Conclusion. Though of necessity far from exhaustive, the foregoing analysis will have been adequate if, as we trust, it has demonstrated the foundation on which the realism of knowledge must stand. Some - improperly, we believe - have tried to find this foundation in the circumstances of sensation (which presumably needs an external cause), or in the perception of self (which includes the body, an external reality for the mind), or in the self-recognition of the spiritual subject (I think, therefore I am) - ways, all of these, more or less futile. The basic assurance of realism lies in none of them but solely in being, and this as discovered to the mind by its reflection in judgment. This is the sum and substance of what we have set forth.

A fuller treatment of the foundation of realism would take account of more concrete considerations as well, such as the demands of practical reason, the convictions of mankind, the assumptions on which men conduct human affairs, etc.
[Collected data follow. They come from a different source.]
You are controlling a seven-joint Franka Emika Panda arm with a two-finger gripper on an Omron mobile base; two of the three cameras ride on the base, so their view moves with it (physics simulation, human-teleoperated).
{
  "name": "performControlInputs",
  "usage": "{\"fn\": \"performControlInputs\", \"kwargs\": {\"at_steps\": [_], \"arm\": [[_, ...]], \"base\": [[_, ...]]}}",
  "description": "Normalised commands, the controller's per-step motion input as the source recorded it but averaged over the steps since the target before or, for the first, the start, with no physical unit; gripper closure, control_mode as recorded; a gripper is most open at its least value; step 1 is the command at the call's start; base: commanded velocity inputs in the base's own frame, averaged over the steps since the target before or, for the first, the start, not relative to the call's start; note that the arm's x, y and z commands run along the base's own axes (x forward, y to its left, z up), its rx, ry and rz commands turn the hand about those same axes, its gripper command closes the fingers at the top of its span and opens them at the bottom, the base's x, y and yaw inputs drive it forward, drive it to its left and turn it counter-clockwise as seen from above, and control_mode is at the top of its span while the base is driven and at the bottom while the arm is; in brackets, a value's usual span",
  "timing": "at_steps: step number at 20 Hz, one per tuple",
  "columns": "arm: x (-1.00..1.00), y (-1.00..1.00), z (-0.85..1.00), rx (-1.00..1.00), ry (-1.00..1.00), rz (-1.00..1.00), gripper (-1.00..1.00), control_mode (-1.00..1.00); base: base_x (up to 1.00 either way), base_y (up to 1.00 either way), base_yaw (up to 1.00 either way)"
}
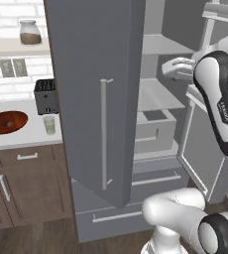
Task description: Grab a lemon wedge from the fridge and one ice cube from the ice bowl, and put them in the glass of lemonade.
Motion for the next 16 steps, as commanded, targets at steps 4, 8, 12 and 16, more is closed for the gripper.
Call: {"fn": "performControlInputs", "kwargs": {"at_steps": [4,8,12,16], "arm": [[0.77,0.01,-0.10,0.01,0.23,0.11,-1.00,-1.00],[0.78,0.18,-0.31,0.01,0.09,0.13,-1.00,-1.00],[1.00,0.03,-0.25,0.03,0.14,0.10,-1.00,-1.00],[0.88,0.07,-0.39,0.03,0.06,0.03,-1.00,-1.00]], "base": [[0.00,0.00,0.00],[0.00,0.00,0.00],[0.00,0.00,0.00],[0.00,0.00,0.00]]}}
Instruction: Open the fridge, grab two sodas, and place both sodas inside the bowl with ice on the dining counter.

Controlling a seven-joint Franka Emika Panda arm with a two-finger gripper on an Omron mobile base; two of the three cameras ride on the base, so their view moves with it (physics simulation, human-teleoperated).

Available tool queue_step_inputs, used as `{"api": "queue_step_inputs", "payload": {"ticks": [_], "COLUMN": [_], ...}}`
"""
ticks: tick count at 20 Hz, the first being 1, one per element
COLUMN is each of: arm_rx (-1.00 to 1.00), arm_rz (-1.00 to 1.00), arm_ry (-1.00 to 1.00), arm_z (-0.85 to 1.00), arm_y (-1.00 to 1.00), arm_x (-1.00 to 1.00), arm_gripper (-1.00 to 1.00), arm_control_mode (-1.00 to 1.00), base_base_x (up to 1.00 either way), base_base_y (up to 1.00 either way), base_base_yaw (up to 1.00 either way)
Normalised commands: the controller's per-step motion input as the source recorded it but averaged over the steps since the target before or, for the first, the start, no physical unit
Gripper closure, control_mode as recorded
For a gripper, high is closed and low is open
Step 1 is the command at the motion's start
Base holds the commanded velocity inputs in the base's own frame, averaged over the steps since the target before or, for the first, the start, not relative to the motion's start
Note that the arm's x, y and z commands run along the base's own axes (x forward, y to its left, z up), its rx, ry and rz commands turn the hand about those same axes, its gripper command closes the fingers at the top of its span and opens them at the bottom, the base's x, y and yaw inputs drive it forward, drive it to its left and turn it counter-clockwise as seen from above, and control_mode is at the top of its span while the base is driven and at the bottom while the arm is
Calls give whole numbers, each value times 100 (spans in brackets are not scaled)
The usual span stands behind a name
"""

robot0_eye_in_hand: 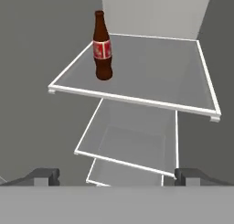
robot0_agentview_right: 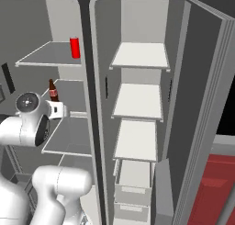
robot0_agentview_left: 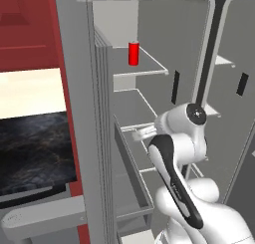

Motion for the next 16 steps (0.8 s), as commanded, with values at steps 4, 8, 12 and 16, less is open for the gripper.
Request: {"api": "queue_step_inputs", "payload": {"ticks": [4, 8, 12, 16], "arm_rx": [1, 3, 2, 2], "arm_rz": [2, 4, 4, 4], "arm_ry": [-17, -19, -19, -16], "arm_z": [0, 0, 0, 0], "arm_y": [26, 28, 27, 6], "arm_x": [32, 33, 33, 29], "arm_gripper": [-100, -100, -100, -100], "arm_control_mode": [-100, -100, -100, -100], "base_base_x": [0, 0, 0, 0], "base_base_y": [0, 0, 0, 0], "base_base_yaw": [0, 0, 0, 0]}}
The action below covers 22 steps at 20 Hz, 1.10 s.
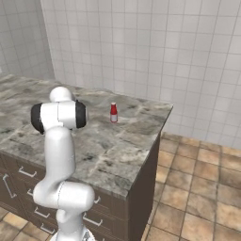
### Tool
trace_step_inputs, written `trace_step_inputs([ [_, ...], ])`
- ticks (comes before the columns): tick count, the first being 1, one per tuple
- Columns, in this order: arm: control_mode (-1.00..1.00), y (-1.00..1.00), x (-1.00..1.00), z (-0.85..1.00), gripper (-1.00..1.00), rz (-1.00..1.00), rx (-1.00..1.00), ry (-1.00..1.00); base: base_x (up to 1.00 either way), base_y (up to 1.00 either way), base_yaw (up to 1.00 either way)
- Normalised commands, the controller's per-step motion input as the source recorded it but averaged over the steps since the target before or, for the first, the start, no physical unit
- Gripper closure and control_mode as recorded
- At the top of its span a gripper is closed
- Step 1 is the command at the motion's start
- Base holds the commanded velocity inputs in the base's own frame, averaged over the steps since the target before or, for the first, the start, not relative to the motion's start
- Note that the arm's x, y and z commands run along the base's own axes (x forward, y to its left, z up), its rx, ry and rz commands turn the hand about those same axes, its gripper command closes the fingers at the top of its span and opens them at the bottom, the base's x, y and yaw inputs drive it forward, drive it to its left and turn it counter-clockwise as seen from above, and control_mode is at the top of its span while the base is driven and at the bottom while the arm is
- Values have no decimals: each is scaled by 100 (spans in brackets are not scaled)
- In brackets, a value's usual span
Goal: Move the mustard and syrup bottle from the cabinet to the dining counter.
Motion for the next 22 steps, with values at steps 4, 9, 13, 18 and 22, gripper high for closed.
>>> trace_step_inputs([
  [4,-100,0,0,-29,-100,0,0,0,0,0,0],
  [9,-100,-7,-23,-10,-100,0,0,-1,0,0,0],
  [13,-100,-27,-32,0,-100,0,0,-3,0,0,0],
  [18,-100,-22,-40,10,-100,0,3,-8,0,0,0],
  [22,-100,-1,-49,52,-100,0,7,-12,0,0,0],
])
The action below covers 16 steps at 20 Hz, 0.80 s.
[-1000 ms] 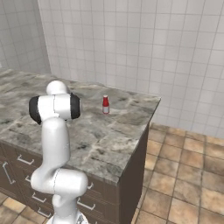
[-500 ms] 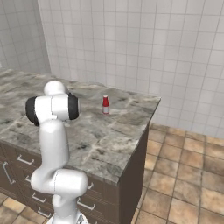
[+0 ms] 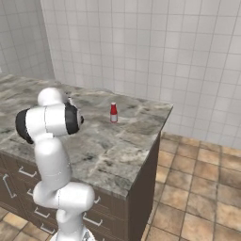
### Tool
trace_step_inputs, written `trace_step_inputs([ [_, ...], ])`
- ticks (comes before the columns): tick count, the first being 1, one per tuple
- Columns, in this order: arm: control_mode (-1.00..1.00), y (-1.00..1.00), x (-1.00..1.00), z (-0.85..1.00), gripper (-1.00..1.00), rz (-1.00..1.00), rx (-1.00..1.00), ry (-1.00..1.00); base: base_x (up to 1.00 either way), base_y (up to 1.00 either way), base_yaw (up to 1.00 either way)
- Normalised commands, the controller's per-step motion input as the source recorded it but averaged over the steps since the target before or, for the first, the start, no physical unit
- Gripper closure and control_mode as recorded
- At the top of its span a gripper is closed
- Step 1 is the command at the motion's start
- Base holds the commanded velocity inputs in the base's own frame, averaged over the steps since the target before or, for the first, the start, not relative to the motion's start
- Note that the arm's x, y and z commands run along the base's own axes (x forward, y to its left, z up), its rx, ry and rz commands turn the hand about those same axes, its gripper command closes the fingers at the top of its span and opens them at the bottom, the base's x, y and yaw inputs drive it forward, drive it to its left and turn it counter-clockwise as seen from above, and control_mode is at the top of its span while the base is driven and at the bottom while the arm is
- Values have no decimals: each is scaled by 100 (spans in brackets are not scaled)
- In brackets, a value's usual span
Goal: Move the mustard and syrup bottle from the cabinet to the dining counter.
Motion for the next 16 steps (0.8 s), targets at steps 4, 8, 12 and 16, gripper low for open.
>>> trace_step_inputs([
  [4,-100,0,-58,86,-100,0,9,-13,0,0,0],
  [8,-100,0,-72,100,-100,0,11,-12,0,0,0],
  [12,-100,-1,-78,100,-100,0,11,-7,0,0,0],
  [16,-100,-3,-80,100,-100,0,7,0,0,0,0],
])
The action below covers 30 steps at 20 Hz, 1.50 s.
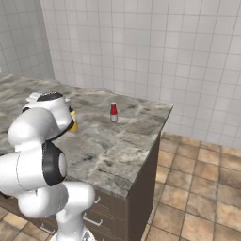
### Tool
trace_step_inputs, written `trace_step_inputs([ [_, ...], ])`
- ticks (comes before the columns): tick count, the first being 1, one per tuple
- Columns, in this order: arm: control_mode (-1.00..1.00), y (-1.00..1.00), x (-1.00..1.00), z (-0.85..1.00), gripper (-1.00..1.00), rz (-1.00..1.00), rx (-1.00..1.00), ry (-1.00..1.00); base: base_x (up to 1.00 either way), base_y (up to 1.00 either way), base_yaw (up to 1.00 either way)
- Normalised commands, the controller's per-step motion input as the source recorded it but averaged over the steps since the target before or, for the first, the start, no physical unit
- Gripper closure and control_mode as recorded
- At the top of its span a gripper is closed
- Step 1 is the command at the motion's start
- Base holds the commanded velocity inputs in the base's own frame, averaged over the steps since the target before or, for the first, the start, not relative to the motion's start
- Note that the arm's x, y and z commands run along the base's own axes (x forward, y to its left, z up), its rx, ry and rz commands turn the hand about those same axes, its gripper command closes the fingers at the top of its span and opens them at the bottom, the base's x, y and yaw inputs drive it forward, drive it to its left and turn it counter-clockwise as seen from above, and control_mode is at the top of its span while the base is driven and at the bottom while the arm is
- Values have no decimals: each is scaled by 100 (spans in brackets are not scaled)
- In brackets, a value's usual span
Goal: Move the mustard and syrup bottle from the cabinet to the dining counter.
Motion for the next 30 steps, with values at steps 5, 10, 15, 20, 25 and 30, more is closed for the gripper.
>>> trace_step_inputs([
  [5,-100,0,-63,100,-100,0,1,4,0,0,0],
  [10,-100,0,-47,100,-100,0,0,19,0,0,0],
  [15,-100,0,-37,100,-100,-2,-5,31,0,0,0],
  [20,-100,0,-35,100,-100,-4,-9,39,0,0,0],
  [25,-100,0,-26,100,-100,-4,-6,34,0,0,0],
  [30,-100,0,-47,67,-100,-7,-10,36,0,0,0],
])
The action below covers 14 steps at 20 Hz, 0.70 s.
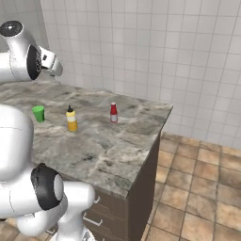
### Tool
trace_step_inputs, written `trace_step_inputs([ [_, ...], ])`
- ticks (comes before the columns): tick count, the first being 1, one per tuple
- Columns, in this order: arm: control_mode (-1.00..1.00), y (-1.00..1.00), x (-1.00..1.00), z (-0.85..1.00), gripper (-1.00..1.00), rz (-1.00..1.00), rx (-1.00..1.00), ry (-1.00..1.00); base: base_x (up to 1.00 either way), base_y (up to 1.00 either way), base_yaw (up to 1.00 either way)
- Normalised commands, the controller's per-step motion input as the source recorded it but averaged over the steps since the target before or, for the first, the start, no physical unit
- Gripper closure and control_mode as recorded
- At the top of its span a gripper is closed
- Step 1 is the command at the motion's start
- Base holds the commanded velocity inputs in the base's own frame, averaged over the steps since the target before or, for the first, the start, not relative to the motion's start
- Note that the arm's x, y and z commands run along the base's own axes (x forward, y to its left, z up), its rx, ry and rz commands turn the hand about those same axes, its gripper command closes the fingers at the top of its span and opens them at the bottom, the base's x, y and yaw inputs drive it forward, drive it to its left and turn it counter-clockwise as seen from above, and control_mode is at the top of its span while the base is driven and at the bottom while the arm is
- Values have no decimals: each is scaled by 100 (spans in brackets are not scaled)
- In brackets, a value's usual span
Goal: Move the mustard and syrup bottle from the cabinet to the dining counter.
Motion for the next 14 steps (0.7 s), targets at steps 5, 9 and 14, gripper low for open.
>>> trace_step_inputs([
  [5,-100,-23,-70,-20,-100,-8,-1,18,0,0,0],
  [9,-100,-54,-88,-49,-100,-2,0,2,0,0,0],
  [14,-100,-72,-100,-61,-100,0,6,0,0,0,0],
])
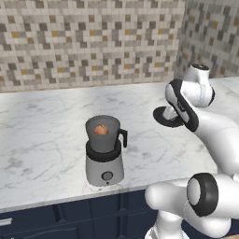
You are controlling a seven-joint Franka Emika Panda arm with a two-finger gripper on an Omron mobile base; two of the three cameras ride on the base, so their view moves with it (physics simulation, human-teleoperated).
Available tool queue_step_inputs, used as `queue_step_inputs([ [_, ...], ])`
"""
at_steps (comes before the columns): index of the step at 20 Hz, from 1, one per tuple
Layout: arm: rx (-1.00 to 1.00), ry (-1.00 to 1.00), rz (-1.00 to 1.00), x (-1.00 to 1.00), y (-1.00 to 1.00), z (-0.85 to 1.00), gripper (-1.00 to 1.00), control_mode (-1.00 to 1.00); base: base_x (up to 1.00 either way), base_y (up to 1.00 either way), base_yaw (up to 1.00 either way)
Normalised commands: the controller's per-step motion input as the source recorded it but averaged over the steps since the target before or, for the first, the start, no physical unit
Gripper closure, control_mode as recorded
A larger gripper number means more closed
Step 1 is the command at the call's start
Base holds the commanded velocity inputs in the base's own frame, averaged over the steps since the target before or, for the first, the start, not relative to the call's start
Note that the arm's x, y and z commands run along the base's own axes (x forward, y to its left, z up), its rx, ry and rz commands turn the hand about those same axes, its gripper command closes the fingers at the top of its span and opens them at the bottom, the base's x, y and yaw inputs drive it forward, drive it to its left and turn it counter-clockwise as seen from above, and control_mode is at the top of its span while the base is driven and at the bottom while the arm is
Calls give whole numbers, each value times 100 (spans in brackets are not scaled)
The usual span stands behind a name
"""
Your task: Open the blender lid, put the peach in the blender, close the lid, and start the blender.
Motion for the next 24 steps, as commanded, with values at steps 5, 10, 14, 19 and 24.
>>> queue_step_inputs([
  [5,0,4,25,0,99,44,100,-100,0,0,0],
  [10,0,9,25,0,96,50,100,-100,0,0,0],
  [14,0,8,23,0,70,38,100,-100,0,0,0],
  [19,-2,9,20,0,68,1,100,-100,0,0,0],
  [24,-4,4,18,0,70,0,100,-100,0,0,0],
])
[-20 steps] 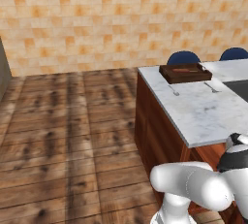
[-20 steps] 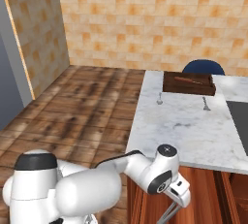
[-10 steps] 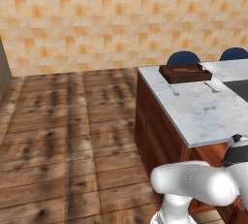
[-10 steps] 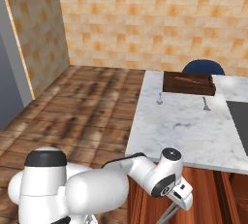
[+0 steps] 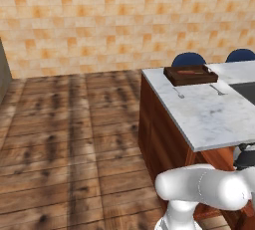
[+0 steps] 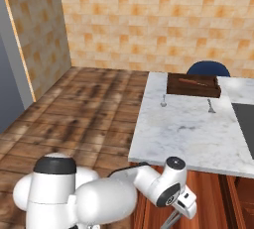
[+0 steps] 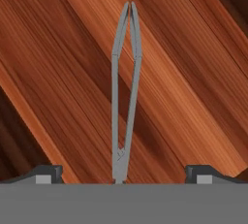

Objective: Take the tongs from the drawer on the right and place them on the dining counter next to the tray containing the hot dog.

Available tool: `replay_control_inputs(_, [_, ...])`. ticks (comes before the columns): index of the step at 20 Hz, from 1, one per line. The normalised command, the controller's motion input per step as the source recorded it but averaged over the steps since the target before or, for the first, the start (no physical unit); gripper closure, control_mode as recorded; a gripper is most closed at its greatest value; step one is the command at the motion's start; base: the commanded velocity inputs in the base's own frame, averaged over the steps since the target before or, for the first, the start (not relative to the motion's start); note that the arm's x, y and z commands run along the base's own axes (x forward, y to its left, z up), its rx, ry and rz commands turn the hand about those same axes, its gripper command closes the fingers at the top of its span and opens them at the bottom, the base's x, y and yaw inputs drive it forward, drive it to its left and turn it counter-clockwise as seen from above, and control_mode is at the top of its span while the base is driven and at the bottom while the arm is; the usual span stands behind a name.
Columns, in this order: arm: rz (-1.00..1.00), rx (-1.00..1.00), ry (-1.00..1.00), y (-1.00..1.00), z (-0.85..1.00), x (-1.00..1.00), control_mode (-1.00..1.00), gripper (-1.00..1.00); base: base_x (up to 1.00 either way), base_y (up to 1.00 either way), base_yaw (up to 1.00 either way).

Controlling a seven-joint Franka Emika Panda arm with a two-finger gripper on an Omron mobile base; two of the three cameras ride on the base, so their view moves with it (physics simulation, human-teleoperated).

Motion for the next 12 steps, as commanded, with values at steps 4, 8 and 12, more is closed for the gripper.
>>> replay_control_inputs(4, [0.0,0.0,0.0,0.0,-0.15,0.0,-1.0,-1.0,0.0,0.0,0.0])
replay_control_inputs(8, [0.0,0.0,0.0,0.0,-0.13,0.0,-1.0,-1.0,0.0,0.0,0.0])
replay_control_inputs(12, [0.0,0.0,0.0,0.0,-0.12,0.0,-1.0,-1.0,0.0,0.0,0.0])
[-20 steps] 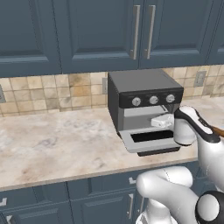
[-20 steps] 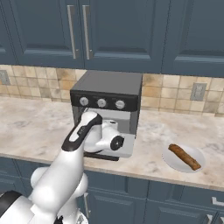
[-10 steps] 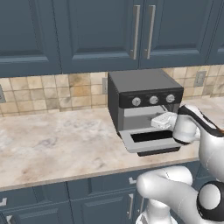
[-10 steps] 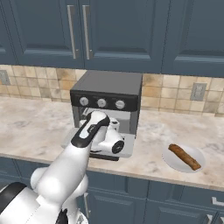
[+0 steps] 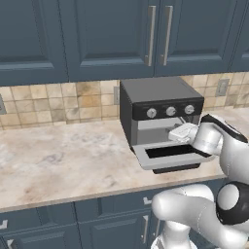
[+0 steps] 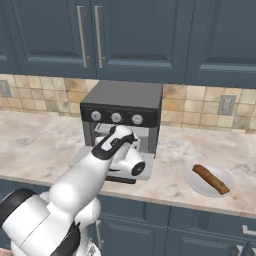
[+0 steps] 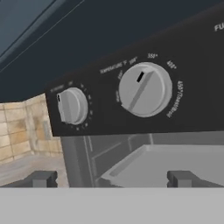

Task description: Pull the toaster oven rack outwards. Pick up the baguette from the plate and place it on the toaster oven rack. Close the toaster oven door fully and set the temperature to the lowest setting.

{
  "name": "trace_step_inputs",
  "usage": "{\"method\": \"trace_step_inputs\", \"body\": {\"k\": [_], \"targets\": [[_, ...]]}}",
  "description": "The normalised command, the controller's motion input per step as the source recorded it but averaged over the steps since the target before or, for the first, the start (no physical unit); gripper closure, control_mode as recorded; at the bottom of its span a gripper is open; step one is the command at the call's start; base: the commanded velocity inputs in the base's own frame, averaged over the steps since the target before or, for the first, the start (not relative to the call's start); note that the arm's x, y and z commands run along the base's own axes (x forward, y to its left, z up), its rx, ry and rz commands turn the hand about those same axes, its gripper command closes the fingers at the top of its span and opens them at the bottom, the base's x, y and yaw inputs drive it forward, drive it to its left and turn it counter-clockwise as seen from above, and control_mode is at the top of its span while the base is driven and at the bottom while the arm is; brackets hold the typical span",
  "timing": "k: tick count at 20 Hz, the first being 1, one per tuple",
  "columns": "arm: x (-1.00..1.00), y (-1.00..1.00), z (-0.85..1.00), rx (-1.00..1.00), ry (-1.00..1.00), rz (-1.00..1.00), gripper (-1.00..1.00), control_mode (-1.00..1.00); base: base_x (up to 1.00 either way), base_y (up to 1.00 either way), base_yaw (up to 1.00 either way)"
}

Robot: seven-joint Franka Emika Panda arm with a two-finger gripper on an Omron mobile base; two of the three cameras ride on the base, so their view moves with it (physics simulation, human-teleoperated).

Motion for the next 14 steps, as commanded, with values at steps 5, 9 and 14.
{"method": "trace_step_inputs", "body": {"k": [5,9,14], "targets": [[0.24,-0.18,0.0,0.0,0.0,0.0,-1.0,-1.0,0.0,0.0,0.0],[0.15,-0.14,0.0,0.0,0.0,0.0,-1.0,-1.0,0.0,0.0,0.0],[0.0,0.0,-0.05,0.0,0.0,-0.01,-1.0,-1.0,0.0,0.0,0.0]]}}
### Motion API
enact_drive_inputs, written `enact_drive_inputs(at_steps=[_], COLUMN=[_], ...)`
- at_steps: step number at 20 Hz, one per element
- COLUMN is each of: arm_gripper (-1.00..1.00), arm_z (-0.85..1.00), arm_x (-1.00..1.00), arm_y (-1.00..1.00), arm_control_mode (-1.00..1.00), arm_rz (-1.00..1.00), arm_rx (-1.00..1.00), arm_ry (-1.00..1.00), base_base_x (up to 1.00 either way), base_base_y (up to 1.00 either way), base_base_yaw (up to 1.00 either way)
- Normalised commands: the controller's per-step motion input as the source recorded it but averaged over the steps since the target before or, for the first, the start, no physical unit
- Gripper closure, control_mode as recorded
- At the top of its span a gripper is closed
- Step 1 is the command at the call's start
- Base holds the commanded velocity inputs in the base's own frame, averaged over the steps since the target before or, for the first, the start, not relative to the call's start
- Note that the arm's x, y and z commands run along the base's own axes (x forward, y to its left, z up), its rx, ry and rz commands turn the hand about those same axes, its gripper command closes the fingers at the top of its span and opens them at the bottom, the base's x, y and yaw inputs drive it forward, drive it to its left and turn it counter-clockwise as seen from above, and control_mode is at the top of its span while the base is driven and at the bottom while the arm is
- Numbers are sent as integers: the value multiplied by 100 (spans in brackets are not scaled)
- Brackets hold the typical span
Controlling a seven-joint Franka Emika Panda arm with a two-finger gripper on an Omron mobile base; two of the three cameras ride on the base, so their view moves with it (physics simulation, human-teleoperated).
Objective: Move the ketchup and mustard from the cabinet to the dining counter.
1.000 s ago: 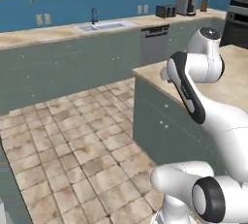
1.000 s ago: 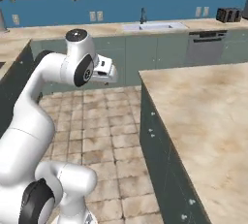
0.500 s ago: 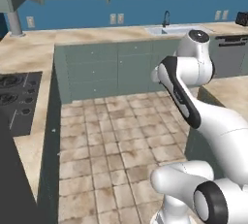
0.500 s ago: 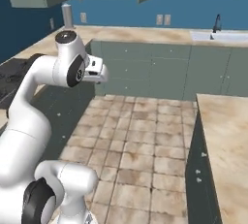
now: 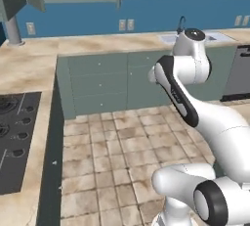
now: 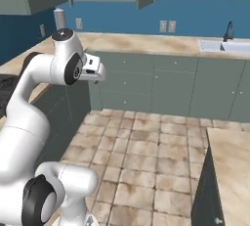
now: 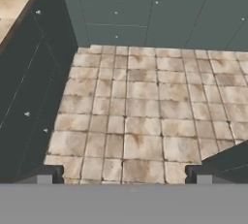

Doubtless, there is something to be said for arguments woven around these elements of human experience, since practical life does indeed presuppose and point to the truth of realism. But they could never be a substitute for the direct evidence supplied in judgment, where, by reflection, the mind is granted an immediate awareness of the realism of its speculative knowledge. This is the knowledge (rather than that of the practical order) through which the fundamental conformity of thought with being is most verily apprehended. Thus, whether in metaphysics proper or in the theory of knowledge, the starting point is not in the order of action but in the reflective grasp of being, a grasp that occurs in judgment.


Footnotes

17 Meditations, VI; for bibliographical details, see note 3 of present chapter.

18 Namely Essai d'une étude critique de la connaissance; for publisher, etc. see note 11 of present chapter. A more recent and equally notable study of judgment is Hoenen, Peter H. J., Reality and Judgment According to St. Thomas; trans. from the French by Henry F. Tiblier (Chicago: Henry Regnery Co., 1952. Library of Living Catholic Thought).

19 OP. cit. (note 18), p. 43. Translation mine. - [Tr.]

20 Op. cit. p. 51. Translation mine. - [Tr.]

21 It would, of course, be a gross misreading of the author to go from "being is not what is known" to the completely erroneous conversion "what is known is not being." The qualifying words in the most formal sense are therefore all-important. To say that being in the formal sense is not what is known is simply to say that "to be known" is not the definition of being; else, things would not exist unless or except when they are known, and to know them would be equivalent to causing or creating them - a state of affairs which, with some elucidations, is true of the divine mind alone. Hence the author's charge in the fore part of the chapter that absolute idealists, who claim the mind creates its object, arrogate to themselves the mode of knowledge prerogative of the Deity. - [Tr.]